== WHAT IS EXPECTED ==
Below are some entries. Output each one exactly as it appears.

Data entries:
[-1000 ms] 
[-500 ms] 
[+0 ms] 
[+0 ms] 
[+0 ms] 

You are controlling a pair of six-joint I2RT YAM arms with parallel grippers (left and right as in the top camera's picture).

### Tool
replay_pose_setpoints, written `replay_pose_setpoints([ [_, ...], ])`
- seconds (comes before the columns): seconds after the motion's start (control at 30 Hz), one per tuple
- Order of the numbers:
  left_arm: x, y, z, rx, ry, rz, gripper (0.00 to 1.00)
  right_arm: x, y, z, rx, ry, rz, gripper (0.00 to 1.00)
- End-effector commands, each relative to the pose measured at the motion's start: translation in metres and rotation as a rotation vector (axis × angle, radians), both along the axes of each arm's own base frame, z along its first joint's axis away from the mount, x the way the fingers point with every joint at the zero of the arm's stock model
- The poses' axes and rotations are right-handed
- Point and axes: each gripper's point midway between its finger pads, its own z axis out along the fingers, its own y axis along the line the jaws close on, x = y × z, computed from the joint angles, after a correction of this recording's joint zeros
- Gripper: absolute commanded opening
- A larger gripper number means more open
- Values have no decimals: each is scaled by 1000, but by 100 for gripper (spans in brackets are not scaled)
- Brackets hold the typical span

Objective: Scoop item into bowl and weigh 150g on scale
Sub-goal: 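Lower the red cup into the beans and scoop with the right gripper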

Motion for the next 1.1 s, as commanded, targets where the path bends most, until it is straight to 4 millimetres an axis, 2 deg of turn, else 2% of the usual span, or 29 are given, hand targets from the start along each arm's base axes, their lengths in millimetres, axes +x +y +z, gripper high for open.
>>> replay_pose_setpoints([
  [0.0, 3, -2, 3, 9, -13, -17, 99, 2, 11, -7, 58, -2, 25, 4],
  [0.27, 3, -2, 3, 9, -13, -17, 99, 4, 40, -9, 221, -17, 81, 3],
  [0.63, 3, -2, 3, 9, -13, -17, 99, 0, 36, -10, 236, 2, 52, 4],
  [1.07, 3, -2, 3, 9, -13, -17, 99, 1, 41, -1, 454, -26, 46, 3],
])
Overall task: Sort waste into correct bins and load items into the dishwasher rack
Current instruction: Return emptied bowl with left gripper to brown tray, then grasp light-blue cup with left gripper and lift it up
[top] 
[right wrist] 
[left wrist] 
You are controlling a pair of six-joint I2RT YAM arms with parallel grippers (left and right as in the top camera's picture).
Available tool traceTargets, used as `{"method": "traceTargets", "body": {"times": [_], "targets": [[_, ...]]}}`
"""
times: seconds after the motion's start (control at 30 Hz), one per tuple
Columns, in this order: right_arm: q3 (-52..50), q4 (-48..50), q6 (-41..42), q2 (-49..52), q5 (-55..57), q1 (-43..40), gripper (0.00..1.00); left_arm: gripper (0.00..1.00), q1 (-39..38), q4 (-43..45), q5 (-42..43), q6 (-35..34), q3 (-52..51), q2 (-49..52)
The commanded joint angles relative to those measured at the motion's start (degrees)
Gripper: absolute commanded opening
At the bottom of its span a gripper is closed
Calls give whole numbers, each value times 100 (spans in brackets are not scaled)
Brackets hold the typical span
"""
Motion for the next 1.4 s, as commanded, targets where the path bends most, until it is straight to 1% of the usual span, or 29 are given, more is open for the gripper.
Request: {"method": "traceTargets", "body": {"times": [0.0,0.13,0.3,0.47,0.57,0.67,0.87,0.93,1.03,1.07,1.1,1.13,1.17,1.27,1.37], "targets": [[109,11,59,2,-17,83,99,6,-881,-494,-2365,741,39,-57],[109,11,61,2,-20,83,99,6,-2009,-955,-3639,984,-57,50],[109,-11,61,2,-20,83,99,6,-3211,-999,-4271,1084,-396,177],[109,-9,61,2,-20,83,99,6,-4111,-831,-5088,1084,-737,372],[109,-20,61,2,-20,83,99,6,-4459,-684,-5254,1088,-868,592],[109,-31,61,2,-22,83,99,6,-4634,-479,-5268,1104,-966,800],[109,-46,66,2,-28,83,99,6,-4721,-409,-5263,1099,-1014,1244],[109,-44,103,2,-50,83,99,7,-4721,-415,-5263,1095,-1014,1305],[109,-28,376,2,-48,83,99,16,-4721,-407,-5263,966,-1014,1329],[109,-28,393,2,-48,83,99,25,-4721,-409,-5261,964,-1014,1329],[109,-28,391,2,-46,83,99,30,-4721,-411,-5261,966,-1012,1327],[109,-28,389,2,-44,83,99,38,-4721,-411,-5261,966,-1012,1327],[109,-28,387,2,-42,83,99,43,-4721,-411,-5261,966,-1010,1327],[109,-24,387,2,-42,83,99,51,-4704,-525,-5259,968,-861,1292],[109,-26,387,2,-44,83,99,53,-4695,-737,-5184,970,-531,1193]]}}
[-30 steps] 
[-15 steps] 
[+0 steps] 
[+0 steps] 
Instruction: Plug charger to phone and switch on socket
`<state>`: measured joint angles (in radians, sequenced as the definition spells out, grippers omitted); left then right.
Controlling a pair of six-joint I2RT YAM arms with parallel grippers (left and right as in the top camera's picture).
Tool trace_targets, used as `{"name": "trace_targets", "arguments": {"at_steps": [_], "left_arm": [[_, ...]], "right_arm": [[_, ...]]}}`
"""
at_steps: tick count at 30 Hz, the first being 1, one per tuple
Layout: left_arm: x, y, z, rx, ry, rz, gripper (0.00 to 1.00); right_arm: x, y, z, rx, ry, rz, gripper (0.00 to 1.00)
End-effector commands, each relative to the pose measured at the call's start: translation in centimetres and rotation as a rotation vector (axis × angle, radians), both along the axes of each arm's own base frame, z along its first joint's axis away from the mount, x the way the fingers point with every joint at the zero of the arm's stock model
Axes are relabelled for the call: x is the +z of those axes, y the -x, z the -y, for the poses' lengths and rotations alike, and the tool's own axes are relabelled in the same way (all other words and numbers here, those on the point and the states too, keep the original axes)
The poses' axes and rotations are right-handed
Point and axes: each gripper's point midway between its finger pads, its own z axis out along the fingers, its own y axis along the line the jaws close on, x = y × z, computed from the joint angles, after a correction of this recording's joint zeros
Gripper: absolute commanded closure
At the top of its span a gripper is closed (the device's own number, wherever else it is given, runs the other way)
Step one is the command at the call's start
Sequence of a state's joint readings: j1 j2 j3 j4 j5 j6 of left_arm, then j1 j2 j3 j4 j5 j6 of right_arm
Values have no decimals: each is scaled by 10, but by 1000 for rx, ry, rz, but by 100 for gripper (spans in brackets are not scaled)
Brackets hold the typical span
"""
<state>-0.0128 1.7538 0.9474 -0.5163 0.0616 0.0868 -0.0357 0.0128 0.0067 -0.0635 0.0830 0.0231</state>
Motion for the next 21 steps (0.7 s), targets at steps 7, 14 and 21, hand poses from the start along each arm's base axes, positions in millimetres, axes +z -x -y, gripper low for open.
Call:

== TASK SOLUTION ==
[-1000 ms] 
[-500 ms] 
[+0 ms] 
[+0 ms] 
[+0 ms] 

You are controlling a pair of six-joint I2RT YAM arms with parallel grippers (left and right as in the top camera's picture).

### Tool
replay_pose_setpoints, written `replay_pose_setpoints([ [_, ...], ])`
- seconds (comes before the columns): seconds after the motion's start (control at 30 Hz), one per tuple
- Order of the numbers:
  left_arm: x, y, z, rx, ry, rz, gripper (0.00 to 1.00)
  right_arm: x, y, z, rx, ry, rz, gripper (0.00 to 1.00)
- End-effector commands, each relative to the pose measured at the motion's start: translation in metres and rotation as a rotation vector (axis × angle, radians), both along the axes of each arm's own base frame, z along its first joint's axis away from the mount, x the way the fingers point with every joint at the zero of the arm's stock model
- The poses' axes and rotations are right-handed
- Point and axes: each gripper's point midway between its finger pads, its own z axis out along the fingers, its own y axis along the line the jaws close on, x = y × z, computed from the joint angles, after a correction of this recording's joint zeros
- Gripper: absolute commanded opening
- A larger gripper number means more open
- Values have no decimals: each is scaled by 1000, but by 100 for gripper (spans in brackets are not scaled)
- Brackets hold the typical span

Objective: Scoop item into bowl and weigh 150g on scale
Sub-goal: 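Lower the red cup into the beans and scoop with the right gripper
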
Motion for the next 1.1 s, as commanded, targets where the path bends most, until it is straight to 4 millimetres an axis, 2 deg of turn, else 2% of the usual span, or 29 are given, hand targets from the start along each arm's base axes, their lengths in millimetres, axes +x +y +z, gripper high for open.
>>> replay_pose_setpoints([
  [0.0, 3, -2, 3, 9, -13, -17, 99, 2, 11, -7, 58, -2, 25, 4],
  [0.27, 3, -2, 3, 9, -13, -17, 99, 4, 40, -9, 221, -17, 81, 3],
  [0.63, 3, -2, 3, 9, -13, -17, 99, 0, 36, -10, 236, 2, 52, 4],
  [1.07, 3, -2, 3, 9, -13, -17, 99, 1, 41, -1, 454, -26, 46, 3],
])
Overall task: Sort waste into correct bins and load items into the dishwasher rack
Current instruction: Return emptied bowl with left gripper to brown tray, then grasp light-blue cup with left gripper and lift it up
[top] 
[right wrist] 
[left wrist] 
You are controlling a pair of six-joint I2RT YAM arms with parallel grippers (left and right as in the top camera's picture).
Available tool traceTargets, used as `{"method": "traceTargets", "body": {"times": [_], "targets": [[_, ...]]}}`
"""
times: seconds after the motion's start (control at 30 Hz), one per tuple
Columns, in this order: right_arm: q3 (-52..50), q4 (-48..50), q6 (-41..42), q2 (-49..52), q5 (-55..57), q1 (-43..40), gripper (0.00..1.00); left_arm: gripper (0.00..1.00), q1 (-39..38), q4 (-43..45), q5 (-42..43), q6 (-35..34), q3 (-52..51), q2 (-49..52)
The commanded joint angles relative to those measured at the motion's start (degrees)
Gripper: absolute commanded opening
At the bottom of its span a gripper is closed
Calls give whole numbers, each value times 100 (spans in brackets are not scaled)
Brackets hold the typical span
"""
Motion for the next 1.4 s, as commanded, targets where the path bends most, until it is straight to 1% of the usual span, or 29 are given, more is open for the gripper.
Request: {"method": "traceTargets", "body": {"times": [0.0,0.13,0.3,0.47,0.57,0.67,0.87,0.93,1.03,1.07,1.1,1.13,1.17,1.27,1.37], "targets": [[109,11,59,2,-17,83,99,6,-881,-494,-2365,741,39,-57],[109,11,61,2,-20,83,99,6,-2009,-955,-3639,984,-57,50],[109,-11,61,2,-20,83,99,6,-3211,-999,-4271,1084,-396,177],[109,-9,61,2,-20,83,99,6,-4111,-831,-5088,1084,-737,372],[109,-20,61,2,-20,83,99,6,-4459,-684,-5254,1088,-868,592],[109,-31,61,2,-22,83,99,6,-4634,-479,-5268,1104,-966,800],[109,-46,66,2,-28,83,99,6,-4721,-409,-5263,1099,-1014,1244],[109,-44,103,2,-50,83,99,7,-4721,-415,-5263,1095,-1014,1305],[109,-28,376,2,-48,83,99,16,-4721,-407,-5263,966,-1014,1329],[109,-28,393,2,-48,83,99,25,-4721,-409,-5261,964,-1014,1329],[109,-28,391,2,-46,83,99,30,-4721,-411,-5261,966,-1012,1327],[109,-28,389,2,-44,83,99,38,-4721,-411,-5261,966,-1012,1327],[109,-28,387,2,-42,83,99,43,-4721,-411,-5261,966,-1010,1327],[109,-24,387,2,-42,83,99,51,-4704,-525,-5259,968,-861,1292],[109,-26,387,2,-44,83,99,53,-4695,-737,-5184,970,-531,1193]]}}
[-30 steps] 
[-15 steps] 
[+0 steps] 
[+0 steps] 
Instruction: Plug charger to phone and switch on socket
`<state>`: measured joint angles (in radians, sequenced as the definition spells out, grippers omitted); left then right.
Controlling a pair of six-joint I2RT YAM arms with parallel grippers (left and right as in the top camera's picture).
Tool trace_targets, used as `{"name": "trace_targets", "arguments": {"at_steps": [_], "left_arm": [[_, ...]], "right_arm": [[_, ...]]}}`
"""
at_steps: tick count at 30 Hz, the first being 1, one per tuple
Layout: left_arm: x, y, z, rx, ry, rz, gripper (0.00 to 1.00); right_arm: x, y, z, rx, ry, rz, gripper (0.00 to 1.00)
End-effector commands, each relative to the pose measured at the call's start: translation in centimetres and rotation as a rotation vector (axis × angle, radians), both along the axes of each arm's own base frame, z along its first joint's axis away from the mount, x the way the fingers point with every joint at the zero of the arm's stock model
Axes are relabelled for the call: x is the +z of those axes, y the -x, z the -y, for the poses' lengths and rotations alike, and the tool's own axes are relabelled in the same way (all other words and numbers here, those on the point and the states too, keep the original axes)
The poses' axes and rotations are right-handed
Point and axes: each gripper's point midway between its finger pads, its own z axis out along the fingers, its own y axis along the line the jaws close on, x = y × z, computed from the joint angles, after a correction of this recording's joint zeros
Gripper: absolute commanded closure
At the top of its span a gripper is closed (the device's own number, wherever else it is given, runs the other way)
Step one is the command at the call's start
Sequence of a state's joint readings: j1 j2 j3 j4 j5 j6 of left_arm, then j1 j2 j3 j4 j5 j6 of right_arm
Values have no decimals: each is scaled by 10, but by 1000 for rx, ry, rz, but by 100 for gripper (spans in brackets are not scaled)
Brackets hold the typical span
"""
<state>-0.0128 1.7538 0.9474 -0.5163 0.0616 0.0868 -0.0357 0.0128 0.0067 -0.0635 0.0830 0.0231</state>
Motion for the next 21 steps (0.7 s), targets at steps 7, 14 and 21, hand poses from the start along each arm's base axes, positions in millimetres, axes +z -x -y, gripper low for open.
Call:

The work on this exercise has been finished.